Scan the listing below for the string "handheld" and copy each line where it turns up.
---
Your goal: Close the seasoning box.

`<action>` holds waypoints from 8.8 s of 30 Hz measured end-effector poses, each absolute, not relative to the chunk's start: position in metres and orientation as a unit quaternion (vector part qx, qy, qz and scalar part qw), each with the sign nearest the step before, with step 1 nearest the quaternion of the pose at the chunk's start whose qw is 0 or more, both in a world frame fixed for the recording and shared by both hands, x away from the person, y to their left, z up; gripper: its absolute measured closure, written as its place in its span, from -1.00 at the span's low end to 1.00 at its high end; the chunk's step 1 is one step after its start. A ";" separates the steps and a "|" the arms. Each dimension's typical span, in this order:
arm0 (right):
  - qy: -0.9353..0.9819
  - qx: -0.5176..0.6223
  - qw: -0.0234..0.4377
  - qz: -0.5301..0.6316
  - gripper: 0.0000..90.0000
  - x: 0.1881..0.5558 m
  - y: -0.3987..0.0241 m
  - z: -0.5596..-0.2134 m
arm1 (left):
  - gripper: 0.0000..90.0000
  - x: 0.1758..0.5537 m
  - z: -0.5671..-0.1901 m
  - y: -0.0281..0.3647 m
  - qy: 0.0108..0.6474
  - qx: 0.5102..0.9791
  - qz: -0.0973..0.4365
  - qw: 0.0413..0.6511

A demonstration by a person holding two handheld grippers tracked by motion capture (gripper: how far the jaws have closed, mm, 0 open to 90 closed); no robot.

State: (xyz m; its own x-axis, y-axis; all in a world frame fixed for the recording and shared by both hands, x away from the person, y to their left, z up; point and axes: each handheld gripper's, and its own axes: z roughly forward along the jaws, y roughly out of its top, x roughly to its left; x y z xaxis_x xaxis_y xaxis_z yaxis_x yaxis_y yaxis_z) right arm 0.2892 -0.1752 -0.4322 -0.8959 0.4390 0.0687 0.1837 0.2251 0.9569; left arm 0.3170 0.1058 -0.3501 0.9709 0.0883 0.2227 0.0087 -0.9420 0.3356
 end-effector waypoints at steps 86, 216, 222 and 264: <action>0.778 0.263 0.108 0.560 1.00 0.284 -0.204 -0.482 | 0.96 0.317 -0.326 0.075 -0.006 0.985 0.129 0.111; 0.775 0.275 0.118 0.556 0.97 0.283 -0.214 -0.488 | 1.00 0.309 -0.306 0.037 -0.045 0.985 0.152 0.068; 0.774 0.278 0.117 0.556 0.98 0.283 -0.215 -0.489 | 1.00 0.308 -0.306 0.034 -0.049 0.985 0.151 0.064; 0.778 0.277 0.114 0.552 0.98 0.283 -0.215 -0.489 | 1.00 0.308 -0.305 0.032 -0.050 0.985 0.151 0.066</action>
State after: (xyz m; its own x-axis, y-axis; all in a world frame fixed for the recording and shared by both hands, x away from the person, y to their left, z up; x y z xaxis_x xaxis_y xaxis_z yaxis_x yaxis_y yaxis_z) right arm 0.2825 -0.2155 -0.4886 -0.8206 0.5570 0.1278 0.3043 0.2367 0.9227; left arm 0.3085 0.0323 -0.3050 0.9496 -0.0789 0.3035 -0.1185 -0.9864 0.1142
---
• [Answer for the task]:
A demonstration by a person holding two handheld grippers tracked by motion capture (gripper: how far the jaws have closed, mm, 0 open to 90 closed); no robot.
State: (xyz m; its own x-axis, y-axis; all in a world frame fixed for the recording and shared by both hands, x away from the person, y to their left, z up; point and axes: each handheld gripper's, and its own axes: z roughly forward along the jaws, y roughly out of its top, x roughly to its left; x y z xaxis_x xaxis_y xaxis_z yaxis_x yaxis_y yaxis_z) right arm 0.2892 -0.1752 -0.4322 -0.8959 0.4390 0.0687 0.1837 0.2251 0.9569; left arm 0.3170 0.1058 -0.3501 0.9709 0.0883 0.2227 0.0087 -0.9420 0.3356

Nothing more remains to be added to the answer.